1Die van Efraim hebben Mij omsingeld met leugen, en het huis Israels met bedrog; maar Juda heerste nog met God, en was met de heiligen getrouw.
1Efraim pasxtas venton, postkuras la orientan venton; kun cxiu tago li faras pli da mensogajxoj kaj da idolajxoj; li faras interligon kun Asirio, kaj portas oleon en Egiptujon.
2Efraim weidt zich met wind, en jaagt den oostenwind na; den gansen dag vermenigvuldigt hij leugen en verwoesting; en zij maken verbond met Assur, en de olie wordt naar Egypte gevoerd.
2Sed ankaux kun Jehuda la Eternulo havas jugxon, kaj Li punos Jakobon laux lia konduto, laux liaj agoj Li repagos al li.
3Ook heeft de HEERE een twist met Juda, en Hij zal bezoeking doen over Jakob naar zijn wegen, naar zijn handelingen zal Hij hem vergelden.
3Ankoraux en la ventro li retenis sian fraton, kaj virigxinte li luktis kun Dio.
4In moeders buik hield hij zijn broeder bij de verzenen; en in zijn kracht gedroeg hij zich vorstelijk met God.
4Li luktis kun angxelo kaj venkis, li tamen petegis lin kun ploro; en Bet-El Li nin trovos, kaj tie Li parolos kun ni.
5Ja, hij gedroeg zich vorstelijk tegen den Engel, en overmocht Hem; hij weende en smeekte Hem. Te Beth-El vond hij Hem, en aldaar sprak Hij met ons;
5La Eternulo estas Dio Cebaot, Eternulo estas Lia nomo.
6Namelijk, de HEERE, de God der heirscharen; HEERE is Zijn gedenknaam.
6Returnu do vin al via Dio, konservu favorkorecon kaj justecon, kaj fidu cxiam vian Dion.
7Gij dan, bekeer u tot uw God, bewaar weldadigheid en recht, en wacht geduriglijk op uw God.
7Kanaanido havas en sia mano falsan pesilon, li amas trompi;
8In des koopmans hand is een bedriegelijke weegschaal, hij bemint te verdrukken;
8kaj Efraim diras:Mi ricxigxis, mi akiris al mi havajxon, sed en cxiuj miaj laboroj oni ne trovos cxe mi malbonagon, per kiu mi estus pekinta.
9Nog zegt Efraim: Evenwel ben ik rijk geworden, ik heb mij groot goed verkregen; in al mijn arbeid zullen zij mij geen ongerechtigheid vinden, die zonde zij.
9Mi, la Eternulo, estas via Dio de post la lando Egipta; Mi ankoraux denove logxigos vin en tendoj, kiel en la tagoj de festo.

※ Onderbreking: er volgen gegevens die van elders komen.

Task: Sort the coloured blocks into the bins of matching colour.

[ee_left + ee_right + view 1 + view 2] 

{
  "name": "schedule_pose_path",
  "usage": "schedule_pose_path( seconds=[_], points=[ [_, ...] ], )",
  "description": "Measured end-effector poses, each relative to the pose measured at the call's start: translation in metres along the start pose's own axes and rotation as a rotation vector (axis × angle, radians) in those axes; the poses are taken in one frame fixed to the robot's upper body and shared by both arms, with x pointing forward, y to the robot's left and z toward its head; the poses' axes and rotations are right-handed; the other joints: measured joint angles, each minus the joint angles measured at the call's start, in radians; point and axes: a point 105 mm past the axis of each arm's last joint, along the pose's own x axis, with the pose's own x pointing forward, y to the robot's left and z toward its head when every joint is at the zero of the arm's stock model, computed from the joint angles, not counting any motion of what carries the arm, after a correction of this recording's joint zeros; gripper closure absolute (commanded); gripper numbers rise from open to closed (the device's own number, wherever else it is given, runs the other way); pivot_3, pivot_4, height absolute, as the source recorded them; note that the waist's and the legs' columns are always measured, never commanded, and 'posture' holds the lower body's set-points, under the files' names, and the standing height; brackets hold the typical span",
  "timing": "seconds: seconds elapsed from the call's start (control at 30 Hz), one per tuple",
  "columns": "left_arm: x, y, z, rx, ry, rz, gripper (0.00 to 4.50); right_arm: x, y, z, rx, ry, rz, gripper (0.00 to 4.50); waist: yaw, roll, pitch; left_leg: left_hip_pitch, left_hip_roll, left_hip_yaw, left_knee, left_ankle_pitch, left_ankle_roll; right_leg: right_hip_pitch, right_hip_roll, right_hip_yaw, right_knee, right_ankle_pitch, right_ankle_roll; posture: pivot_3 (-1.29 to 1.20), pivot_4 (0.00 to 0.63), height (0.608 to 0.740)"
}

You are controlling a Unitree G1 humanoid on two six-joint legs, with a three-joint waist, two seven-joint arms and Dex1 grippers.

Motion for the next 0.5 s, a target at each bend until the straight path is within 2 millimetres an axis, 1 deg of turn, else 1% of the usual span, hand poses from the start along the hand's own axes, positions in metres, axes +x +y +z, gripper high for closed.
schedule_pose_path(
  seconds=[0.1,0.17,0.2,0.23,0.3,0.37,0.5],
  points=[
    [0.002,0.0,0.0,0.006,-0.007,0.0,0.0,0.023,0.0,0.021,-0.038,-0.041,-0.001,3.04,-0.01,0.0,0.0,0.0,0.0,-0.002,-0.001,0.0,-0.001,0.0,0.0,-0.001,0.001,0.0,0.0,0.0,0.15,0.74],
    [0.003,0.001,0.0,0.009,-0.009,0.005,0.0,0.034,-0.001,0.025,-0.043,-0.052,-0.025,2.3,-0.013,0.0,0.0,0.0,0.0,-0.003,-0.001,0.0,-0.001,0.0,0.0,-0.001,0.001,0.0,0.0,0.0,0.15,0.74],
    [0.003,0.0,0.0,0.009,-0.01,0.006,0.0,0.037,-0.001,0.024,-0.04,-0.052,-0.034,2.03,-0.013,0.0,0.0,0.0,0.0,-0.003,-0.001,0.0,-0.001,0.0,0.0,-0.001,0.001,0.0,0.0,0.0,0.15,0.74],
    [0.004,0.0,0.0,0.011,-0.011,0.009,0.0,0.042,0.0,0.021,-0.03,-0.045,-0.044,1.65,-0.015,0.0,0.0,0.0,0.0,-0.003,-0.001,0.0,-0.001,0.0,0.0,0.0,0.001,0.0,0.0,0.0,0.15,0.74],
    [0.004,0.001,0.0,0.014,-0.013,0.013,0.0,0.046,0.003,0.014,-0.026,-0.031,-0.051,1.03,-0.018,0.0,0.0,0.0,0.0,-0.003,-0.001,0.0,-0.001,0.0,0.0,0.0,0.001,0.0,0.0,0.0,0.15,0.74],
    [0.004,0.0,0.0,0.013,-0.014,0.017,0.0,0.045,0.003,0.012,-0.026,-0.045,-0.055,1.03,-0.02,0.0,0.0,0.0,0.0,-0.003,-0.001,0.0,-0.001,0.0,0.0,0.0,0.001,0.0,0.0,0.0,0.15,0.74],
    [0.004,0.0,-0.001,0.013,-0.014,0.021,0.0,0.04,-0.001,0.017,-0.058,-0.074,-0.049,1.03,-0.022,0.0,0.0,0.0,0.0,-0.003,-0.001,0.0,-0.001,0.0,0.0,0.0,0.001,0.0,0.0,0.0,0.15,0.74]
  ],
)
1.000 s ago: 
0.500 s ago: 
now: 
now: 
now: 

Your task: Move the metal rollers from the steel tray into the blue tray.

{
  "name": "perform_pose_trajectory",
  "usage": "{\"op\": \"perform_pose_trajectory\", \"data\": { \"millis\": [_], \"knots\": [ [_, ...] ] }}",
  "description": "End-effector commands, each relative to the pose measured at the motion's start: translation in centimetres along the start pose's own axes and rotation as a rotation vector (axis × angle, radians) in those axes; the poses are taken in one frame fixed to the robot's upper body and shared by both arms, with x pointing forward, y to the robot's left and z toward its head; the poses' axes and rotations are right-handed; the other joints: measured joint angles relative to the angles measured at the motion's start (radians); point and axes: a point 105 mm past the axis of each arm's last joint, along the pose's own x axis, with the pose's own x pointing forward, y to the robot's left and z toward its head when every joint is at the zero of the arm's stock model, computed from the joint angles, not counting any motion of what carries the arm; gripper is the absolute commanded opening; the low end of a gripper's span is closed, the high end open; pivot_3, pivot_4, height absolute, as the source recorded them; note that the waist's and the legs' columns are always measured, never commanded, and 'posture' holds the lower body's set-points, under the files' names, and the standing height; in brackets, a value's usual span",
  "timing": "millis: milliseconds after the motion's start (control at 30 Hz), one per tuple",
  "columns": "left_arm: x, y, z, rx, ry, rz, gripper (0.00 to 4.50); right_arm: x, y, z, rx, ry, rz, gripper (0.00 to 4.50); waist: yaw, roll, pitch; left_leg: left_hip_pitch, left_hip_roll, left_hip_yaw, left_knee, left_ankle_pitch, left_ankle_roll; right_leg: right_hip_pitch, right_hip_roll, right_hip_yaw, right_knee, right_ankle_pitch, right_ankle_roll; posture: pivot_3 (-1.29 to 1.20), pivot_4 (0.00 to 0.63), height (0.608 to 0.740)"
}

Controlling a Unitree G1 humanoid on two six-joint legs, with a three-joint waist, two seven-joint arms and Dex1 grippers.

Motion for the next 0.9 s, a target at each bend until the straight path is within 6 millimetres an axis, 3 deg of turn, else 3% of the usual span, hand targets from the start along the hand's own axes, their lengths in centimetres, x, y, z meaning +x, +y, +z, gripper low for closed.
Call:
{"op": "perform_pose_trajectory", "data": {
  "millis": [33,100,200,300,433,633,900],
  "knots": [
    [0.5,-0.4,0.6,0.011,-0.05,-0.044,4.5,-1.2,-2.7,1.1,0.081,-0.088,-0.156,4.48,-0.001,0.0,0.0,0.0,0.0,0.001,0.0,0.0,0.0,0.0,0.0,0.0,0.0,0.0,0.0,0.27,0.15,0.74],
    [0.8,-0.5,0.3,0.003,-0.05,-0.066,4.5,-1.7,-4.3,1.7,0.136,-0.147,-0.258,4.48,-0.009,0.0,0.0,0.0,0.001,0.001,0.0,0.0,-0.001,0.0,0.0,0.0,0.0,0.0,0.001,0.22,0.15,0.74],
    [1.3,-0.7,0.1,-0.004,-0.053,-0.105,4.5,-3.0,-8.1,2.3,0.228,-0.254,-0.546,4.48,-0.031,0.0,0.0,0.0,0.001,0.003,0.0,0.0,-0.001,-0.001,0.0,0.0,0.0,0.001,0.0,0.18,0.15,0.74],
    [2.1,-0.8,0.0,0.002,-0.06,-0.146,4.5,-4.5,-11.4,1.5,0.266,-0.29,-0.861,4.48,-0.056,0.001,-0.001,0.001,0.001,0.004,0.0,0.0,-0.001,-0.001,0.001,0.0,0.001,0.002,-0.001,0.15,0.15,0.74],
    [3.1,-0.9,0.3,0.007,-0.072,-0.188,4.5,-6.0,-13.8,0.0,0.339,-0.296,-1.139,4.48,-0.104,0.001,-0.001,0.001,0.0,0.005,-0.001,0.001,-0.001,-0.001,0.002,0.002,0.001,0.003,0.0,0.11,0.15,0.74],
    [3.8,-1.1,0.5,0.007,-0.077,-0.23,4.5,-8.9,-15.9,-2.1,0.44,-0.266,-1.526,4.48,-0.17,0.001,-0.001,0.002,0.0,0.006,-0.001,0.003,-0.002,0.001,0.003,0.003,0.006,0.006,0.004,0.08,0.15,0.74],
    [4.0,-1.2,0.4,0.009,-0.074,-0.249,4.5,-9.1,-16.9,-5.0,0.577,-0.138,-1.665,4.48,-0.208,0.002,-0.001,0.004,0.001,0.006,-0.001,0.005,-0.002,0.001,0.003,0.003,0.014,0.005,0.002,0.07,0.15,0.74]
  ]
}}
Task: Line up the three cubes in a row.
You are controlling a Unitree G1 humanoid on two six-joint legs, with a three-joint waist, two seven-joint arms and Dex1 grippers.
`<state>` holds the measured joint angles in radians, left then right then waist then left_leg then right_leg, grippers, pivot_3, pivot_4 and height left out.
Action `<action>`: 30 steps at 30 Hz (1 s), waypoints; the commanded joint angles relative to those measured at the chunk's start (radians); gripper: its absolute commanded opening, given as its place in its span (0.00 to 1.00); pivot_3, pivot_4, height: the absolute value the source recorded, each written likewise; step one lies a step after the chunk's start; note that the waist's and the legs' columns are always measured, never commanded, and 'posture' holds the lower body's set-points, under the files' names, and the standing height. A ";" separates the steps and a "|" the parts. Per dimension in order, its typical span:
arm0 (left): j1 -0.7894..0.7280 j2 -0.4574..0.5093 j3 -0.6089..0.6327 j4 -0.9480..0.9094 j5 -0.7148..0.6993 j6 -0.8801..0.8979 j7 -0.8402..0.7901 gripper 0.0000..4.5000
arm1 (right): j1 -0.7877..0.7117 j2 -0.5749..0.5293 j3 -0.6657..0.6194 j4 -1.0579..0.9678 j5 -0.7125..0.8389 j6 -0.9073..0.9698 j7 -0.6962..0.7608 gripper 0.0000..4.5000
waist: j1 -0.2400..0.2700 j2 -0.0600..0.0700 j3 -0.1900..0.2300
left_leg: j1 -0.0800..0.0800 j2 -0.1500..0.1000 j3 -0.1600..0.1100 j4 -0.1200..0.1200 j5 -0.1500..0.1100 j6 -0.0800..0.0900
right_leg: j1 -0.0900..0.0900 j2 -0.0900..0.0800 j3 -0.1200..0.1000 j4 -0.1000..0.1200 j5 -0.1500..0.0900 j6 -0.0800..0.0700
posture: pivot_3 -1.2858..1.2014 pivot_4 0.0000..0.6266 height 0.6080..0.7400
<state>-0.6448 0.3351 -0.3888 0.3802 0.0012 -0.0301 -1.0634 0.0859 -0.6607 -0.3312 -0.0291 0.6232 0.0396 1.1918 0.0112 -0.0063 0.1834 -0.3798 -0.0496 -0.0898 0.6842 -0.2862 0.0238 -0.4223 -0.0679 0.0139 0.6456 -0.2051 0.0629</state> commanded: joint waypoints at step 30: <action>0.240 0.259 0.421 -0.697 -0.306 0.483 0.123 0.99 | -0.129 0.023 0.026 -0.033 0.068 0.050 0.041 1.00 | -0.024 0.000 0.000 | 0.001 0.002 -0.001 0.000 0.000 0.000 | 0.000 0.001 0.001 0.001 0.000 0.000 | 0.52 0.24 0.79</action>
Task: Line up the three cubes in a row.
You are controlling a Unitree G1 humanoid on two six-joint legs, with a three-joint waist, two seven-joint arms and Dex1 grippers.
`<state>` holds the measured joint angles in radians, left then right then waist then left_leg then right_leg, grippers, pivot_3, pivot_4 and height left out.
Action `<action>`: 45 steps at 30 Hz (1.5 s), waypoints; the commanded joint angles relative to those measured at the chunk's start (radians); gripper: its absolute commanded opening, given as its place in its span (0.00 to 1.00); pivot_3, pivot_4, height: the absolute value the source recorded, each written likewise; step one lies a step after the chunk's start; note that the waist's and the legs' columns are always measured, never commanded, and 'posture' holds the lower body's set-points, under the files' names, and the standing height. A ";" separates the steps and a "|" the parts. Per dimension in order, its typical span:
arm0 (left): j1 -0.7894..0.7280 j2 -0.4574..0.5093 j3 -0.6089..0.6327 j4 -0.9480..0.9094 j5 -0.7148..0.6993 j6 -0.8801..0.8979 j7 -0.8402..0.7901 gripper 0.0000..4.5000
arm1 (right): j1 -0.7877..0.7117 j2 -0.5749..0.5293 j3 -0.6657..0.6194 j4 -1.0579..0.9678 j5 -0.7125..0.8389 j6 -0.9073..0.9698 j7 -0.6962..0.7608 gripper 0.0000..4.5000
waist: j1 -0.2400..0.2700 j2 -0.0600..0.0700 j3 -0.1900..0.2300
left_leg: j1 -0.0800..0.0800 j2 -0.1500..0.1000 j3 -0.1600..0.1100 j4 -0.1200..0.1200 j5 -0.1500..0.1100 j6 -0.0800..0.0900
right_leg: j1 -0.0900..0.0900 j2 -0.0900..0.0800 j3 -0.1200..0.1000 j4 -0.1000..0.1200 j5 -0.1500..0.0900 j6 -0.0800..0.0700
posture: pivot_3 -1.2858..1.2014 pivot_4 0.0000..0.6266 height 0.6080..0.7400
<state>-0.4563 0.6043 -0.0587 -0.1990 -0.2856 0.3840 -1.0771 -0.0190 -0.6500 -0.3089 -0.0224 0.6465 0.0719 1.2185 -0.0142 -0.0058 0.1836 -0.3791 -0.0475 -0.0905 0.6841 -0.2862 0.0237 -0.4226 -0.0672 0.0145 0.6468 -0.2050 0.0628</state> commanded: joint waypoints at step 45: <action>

10Maar Ik ben de HEERE, uw God, van Egypteland af; Ik zal u nog in tenten doen wonen, als in de dagen der samenkomst;
10Mi parolis per la profetoj, Mi donis multe da vizioj, kaj per la profetoj Mi parolis alegorie.
11En Ik zal spreken tot de profeten, en Ik zal het gezicht vermenigvuldigen; en door den dienst der profeten zal Ik gelijkenissen voorstellen.
11En Gilead estis idoloj, sed ili farigxis senvalorajxo; en Gilgal oni oferbucxis bovojn, sed iliaj altaroj farigxis kiel sxtonamasoj sur la sulko de la kampo.
12Zekerlijk is Gilead ongerechtigheid, zij zijn enkel ijdelheid; te Gilgal offeren zij ossen, ja, hun altaren zijn als steen hopen op de voren der velden.
12Jakob forkuris sur la kampojn de Sirio, Izrael servis por edzino, kaj por edzino li devis gardi.
13Jakob vlood toch naar het veld van Syrie, en Israel diende om een vrouw, en hoedde om een vrouw.
13Kaj per profeto la Eternulo elkondukis Izraelon el Egiptujo, kaj per profeto Li gardis lin.
14Maar de HEERE voerde Israel op uit Egypte door een profeet, en door een profeet werd hij gehoed. [ (Hosea 12:15) Efraim daarentegen heeft Hen zeer bitterlijk vertoornd; daarom zal Hij zijn bloed op hem laten, en zijn Heere zal hem zijn smaad vergelden. ]
14Forte kolerigis Lin Efraim, tial lia sango venos sur lin, kaj lia Sinjoro redonos al li pro liaj hontindajxoj.